Art, politics and new ways of living were at the heart of the Modern Movement. Finnish architect Alvar Aalto (1898-1976) was one of the central figures, creating his own brand of modernist architecture with organic forms and humanistic ideals. He steered away from so-called International Style and was awarded the RIBA Gold Medal in 1957 for his professional achievements.
Always enthusiastic about people and networking, Aalto stayed in close contact with international colleagues and friends. From the late 1920s onwards Aalto travelled widely, often with his first wife Aino Marsio-Aalto (1994-1949), also an architect. Life-long friendships with artists such as Alexander Calder (1898-1976), Fernand Léger (1881-1955) and László Moholy-Nagy (1895-1946) were a great source of inspiration for both of them.
Through CIAM (Congrès international d’architecture moderne), where Aalto was the Finnish representative, he met like-minded practitioners. In the 1933 conference Aalto met Léger, who had studied architecture and also collaborated with Le Corbusier. With Calder Aalto shared an interest on movement, light and abstract space. Moholy-Nagy’s 1929 book on materiality was an important source of inspiration for Aalto. The exhibition looks at these dialogues, the influence on Aalto’s architecture and product designs, and the formal innovations of the Modernist era. Artek, the company founded by Aalto in 1935, functioned also as a gallery showcasing works by these pioneering artists in Finland.

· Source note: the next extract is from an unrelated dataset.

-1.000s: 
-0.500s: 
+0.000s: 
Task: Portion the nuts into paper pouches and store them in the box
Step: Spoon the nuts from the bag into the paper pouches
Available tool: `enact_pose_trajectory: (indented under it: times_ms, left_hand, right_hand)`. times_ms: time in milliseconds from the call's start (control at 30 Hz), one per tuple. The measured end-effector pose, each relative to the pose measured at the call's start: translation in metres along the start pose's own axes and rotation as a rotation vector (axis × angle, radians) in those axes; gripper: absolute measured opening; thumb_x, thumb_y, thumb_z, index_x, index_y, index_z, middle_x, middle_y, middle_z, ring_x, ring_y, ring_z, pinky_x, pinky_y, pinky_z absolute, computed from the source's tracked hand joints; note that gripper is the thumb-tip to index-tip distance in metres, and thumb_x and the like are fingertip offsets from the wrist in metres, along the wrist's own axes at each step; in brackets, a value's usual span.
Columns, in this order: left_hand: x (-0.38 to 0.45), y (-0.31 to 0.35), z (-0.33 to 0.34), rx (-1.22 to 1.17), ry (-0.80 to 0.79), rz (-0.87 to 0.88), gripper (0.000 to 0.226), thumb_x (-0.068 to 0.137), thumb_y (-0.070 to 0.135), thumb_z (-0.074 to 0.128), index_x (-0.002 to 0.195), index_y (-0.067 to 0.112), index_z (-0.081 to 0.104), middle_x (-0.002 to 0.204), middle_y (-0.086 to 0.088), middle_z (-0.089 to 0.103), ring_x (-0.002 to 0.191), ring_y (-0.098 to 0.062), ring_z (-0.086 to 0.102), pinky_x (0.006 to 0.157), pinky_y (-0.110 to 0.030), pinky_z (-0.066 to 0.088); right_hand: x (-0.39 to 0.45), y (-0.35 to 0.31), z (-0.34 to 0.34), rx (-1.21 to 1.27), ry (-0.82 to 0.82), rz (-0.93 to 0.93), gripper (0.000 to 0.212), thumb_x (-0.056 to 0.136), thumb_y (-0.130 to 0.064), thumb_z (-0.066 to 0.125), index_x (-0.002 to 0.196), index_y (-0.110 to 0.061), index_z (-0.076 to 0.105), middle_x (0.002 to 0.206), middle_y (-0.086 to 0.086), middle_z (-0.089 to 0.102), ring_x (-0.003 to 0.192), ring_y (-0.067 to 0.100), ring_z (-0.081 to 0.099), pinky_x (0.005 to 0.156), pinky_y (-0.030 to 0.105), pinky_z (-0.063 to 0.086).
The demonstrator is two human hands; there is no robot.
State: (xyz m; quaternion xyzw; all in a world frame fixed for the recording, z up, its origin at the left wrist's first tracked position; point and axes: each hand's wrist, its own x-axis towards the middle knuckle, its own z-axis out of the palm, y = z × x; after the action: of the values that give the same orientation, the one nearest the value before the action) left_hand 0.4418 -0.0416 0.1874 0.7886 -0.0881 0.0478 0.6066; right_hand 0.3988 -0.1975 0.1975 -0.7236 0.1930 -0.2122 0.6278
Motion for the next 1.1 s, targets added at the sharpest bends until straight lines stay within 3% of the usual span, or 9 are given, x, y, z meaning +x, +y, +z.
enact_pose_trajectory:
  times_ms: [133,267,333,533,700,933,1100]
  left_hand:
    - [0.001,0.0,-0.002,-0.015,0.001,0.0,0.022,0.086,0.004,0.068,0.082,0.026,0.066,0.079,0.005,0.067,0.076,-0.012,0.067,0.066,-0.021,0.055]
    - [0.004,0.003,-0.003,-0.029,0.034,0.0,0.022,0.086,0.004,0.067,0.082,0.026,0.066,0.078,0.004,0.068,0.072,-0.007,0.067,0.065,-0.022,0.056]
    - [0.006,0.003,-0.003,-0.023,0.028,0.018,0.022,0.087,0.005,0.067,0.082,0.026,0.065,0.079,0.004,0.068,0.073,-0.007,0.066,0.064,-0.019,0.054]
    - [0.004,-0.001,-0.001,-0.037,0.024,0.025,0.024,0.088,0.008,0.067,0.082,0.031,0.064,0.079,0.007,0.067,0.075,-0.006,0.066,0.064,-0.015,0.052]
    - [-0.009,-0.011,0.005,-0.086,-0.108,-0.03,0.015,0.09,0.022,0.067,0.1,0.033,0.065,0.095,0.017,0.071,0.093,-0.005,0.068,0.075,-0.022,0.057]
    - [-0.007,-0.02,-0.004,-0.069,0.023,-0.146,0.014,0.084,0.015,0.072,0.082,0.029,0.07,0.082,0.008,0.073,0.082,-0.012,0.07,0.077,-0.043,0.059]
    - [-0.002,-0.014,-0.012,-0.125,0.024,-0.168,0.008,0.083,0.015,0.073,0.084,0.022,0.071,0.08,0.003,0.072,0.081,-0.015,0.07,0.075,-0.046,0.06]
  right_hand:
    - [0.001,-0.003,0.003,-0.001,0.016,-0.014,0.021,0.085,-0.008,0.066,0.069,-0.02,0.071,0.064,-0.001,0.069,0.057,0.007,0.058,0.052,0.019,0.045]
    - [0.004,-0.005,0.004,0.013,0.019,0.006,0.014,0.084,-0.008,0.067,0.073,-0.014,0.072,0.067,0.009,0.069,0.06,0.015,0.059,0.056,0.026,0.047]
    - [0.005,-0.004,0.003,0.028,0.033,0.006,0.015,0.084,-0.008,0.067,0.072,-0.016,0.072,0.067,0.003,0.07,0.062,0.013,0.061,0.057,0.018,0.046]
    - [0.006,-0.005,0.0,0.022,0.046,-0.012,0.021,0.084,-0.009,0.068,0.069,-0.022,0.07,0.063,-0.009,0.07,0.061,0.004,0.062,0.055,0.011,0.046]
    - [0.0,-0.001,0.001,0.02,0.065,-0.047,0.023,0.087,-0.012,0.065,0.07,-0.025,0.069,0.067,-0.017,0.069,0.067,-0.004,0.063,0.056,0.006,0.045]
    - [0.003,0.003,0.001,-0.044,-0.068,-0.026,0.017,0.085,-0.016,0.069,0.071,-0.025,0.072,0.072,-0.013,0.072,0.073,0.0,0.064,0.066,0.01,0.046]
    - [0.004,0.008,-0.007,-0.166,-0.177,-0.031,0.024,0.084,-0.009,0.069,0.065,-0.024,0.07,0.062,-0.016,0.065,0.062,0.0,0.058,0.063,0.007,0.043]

Jochen Eisenbrand, chief-curator from Vitra, draws attention to Aalto’s artistic sensibilities, his innate, intuitive ability to conceive space and the impact on later generations. Eisenbrand makes conceptual links with Aalto’s organic forms and architectural methods of the post-digital age, where parametric design systems are used for creating spatial movement and fluidity.
The recent emphasis on architecture as a social tool, as seen at the last Venice Biennale, also relates back to Aalto, as Eisenbrand points out: “To help countries in the aftermath of human crisis, that was a big topic for Aalto during and after World War II.” He mentions Shigeru Ban, who draws inspiration not only from Aalto’s innovative ways with wood, but also his humanitarian actions. And Alvaro Siza, who was interviewed for the exhibition: “The attention to detail, the importance to direct the light, architecture speaking to all the senses”, Eisenbrand describes their similar approaches.
Today it’s harder to find clear manifestos. “After post-modernism the field is so wide open, all the architects and artists connect anyhow. There are so many biennials and triennials, the TED conferences and other platforms,” Eisenbrand says. Indeed, organisations like CIAM, which brought Modernist architects, theorists and artists together, has been replaced by a multitude of voices and global platforms in the post-digital context.
Amongst the wider public Eisenbrand thinks Aalto’s legacy is best known through his furniture designs, which are still globally distributed under the Artek brand. “At least outside Finland his furniture is seen by more people, because it’s movable, it travels around.” The sculptural Paimio Chair is one of the items originating from the Paimio Sanatorium, which was commissioned in the late 1920s – a fusion of beauty, function and social purpose. Aalto’s bent wood has been a great inspiration for designers, for example Charles and Ray Eames. “Aalto working with laminated wood that he moulded in two dimensions and the Eameses work with plywood bent in three dimensions – there is a clear progression there,” Eisenbrand explains.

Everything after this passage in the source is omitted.